6 Replies to “The Road Ahead, 1.4”

  1. David, I bet your grandfather lived through the depression. He probably gained a lot of his skills during that time period. My dad was very thrifty and I learned a lot from him. When cooking a chicken, he would use every part of it and he never threw away any of the chicken. He would cook a chicken and save the back, neck and wings for other meals. He would boil those parts, pick off whatever meat was there and use that for chicken and dumplins…….

  2. Lucy,

    Actually, Granddaddy had those skills in abundance from having grown up on a homesteaded ranch in Texas as one of 9 brothers and 2 sisters. He could shoe a horse he’d “saddlebroke,” plow a straight furrow (behind a horse-drawn plow), work on his own car, small appliances, home electrical, build homes from scratch using hand tools (and did–part time, after his job at the post office, after he sold his own farm–a year before the Depression), quote the Bible, Shakespeare, Tennyson–by the chapter–grow his own food, catch his own fish–almost anywhere there was water–and hunt, kill and butcher his own meat. And more, much, much more.

    And Grandmother ran her home like The Prototype Tightwad. *heh* I thought of her one Christmas season when I was in school, living off campus, and lived one week off a box of Bisquick (something she never used, but… ) and chicken necks I’d saved back over the course of the semester. (I’d just paid my last installment of tuition and had budgetted to juuuust squeak through that semester.) Chicken and dumplings? Oh, yes. Had that one down pat, anyway, cos Mother always did the same as your dad, and made sure each of us in the family knew how to use all the chicken but the “cackle”. 🙂

  3. It’s a fair bet that many of the people that most need this advice aren’t going to “get it.” The notion of repairing things rather than disposing of them is foreign to much of today’s youth, not having seen it in action in their families. Decades of prosperity punctuated with conspicuous consumption and out-of-site-out-of-mind “recycling” (dump it in the recycle bin and let someone else worry about it) don’t lend a frugal mindset to people that never learned frugality in the first place.
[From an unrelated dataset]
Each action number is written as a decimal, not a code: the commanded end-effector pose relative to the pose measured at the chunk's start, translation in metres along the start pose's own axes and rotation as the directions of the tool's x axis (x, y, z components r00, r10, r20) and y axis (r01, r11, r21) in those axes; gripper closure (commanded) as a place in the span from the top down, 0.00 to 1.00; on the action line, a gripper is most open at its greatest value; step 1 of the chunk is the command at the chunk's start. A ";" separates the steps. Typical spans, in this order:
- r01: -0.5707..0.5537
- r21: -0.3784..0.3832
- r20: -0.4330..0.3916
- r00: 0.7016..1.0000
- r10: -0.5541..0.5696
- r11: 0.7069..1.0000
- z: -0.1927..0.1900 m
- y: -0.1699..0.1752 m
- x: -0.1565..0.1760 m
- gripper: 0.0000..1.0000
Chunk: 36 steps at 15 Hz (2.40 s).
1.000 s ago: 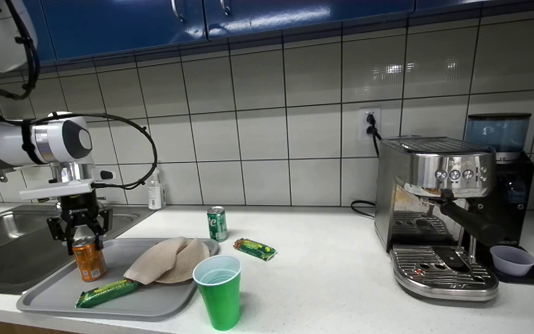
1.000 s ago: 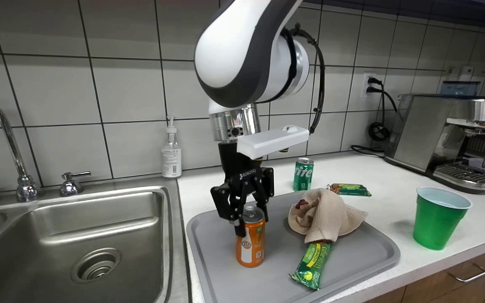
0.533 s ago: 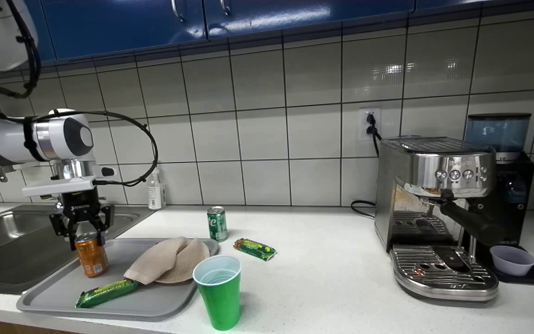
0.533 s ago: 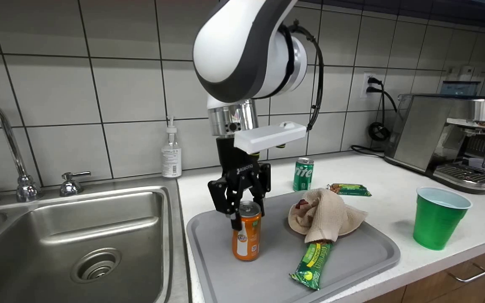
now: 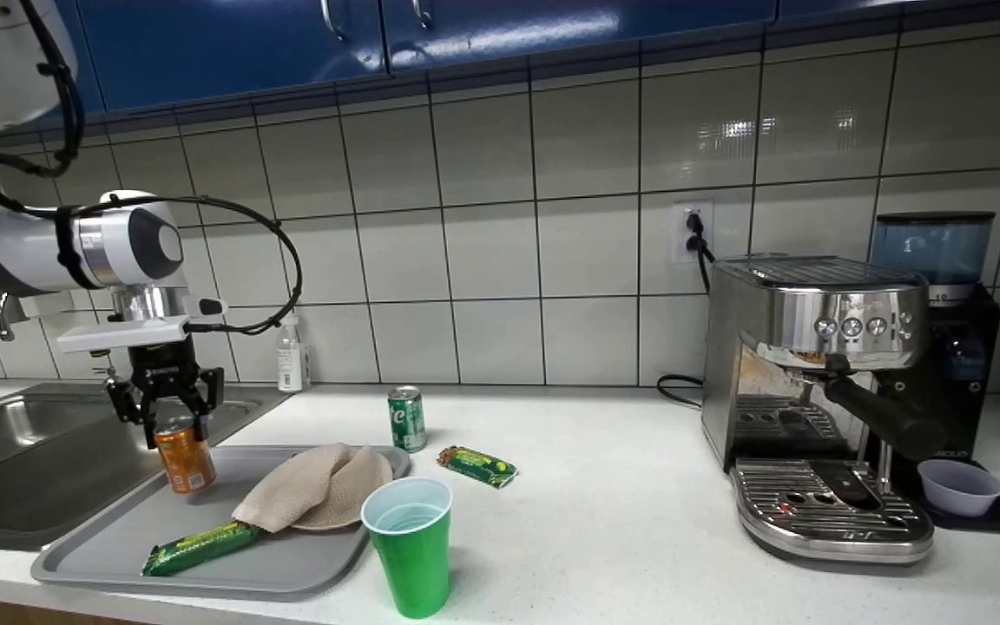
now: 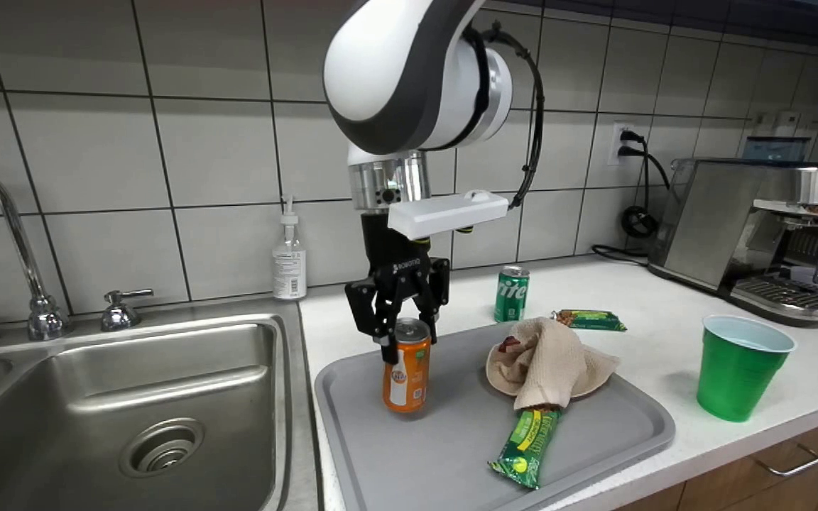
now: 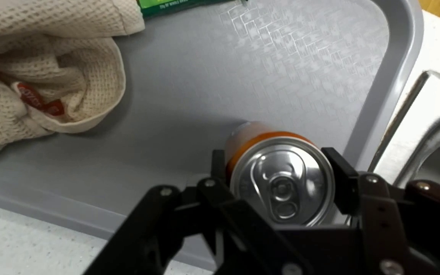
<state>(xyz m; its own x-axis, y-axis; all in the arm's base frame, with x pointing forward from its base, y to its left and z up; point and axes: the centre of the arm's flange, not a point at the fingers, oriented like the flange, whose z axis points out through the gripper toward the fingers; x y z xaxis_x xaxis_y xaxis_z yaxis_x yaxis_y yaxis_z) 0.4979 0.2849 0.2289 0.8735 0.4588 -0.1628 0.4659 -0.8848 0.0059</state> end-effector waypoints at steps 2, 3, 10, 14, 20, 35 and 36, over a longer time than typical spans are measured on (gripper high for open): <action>-0.034 0.003 -0.035 0.999 0.034 0.999 -0.017 0.010 0.018 0.38; -0.037 0.005 -0.040 0.999 0.037 0.999 -0.020 0.012 0.021 0.38; -0.062 0.012 -0.060 0.996 0.063 0.998 -0.025 0.031 0.048 0.38; -0.072 0.015 -0.068 0.995 0.073 0.997 -0.027 0.043 0.064 0.38; -0.085 0.018 -0.082 0.993 0.086 0.996 -0.034 0.059 0.086 0.38; -0.112 0.039 -0.094 0.989 0.116 0.993 -0.034 0.100 0.130 0.38; -0.112 0.042 -0.091 0.989 0.116 0.993 -0.032 0.102 0.131 0.38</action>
<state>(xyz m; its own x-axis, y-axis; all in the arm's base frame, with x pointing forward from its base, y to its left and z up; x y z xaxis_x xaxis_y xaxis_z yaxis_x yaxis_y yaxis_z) 0.6441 0.2587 0.2366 0.9359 0.3482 -0.0531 0.3488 -0.9372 0.0016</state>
    These series are good David. How and Why to be frugal are the things that I think need to be shared. Especially the How. With things going the way they are, the Why will probably force itself upon the public consciousness. The other things people need are perhaps a bit of encouragement for people to get off their backsides, and to patiently work through their problems. I know that those last two are among my biggest problems.

  4. Perri,

    “With things going the way they are, the Why will probably force itself upon the public consciousness.” Well, probably, but then so very many are of the Entitlement crowd that I expect many–perhaps even a majority–of folks who’re impacted by a Need to Economize… won’t, but will simply throw a tantrum and expect Big Brother to Fix Things for them… *sigh*

    Smart ideas: in a contracting economy and with an upcoming political leadership that’s vowed to make energy more expensive, my son has begun a move to transfer (within the company he currently works for) to a job that’s half the driving distance his current job is, with a $3,000/year pay raise. The catch? The job pays more because it requires an unattractive work schedule (night work) and a few other negatives. But, cutting his gas expenses (and other attendant car maintenance) while improving his take home pay (for more savings) simply made sense to him.

    How many folks will make such deferred gratification choices?

    One of my goals for the coming year is to cut my trash-to-the-curb by half by

    a. purchasing fewer things with throwaway content
    b. finding more genuinely beneficial uses for what might otherwise be trash w/o serious mods
    c. find ways to combine “trash” or use it as raw material in new ways, making useful items for myself or for barter (no selling, unless via yard sale or some such)
    d. with food, buying more in bulk (and storing in smaller packaging/freezing, etc.) so as to have less in packaging, etc., to deal with
    e. continuing with my repair/mend/retask model for appliances, tools, etc.

  5. Christopher,

    I don’t “trade links”. I’ll read your blog for a bit, though, and if it’s something I feel I can recommend, I’ll probably add you in somewhere.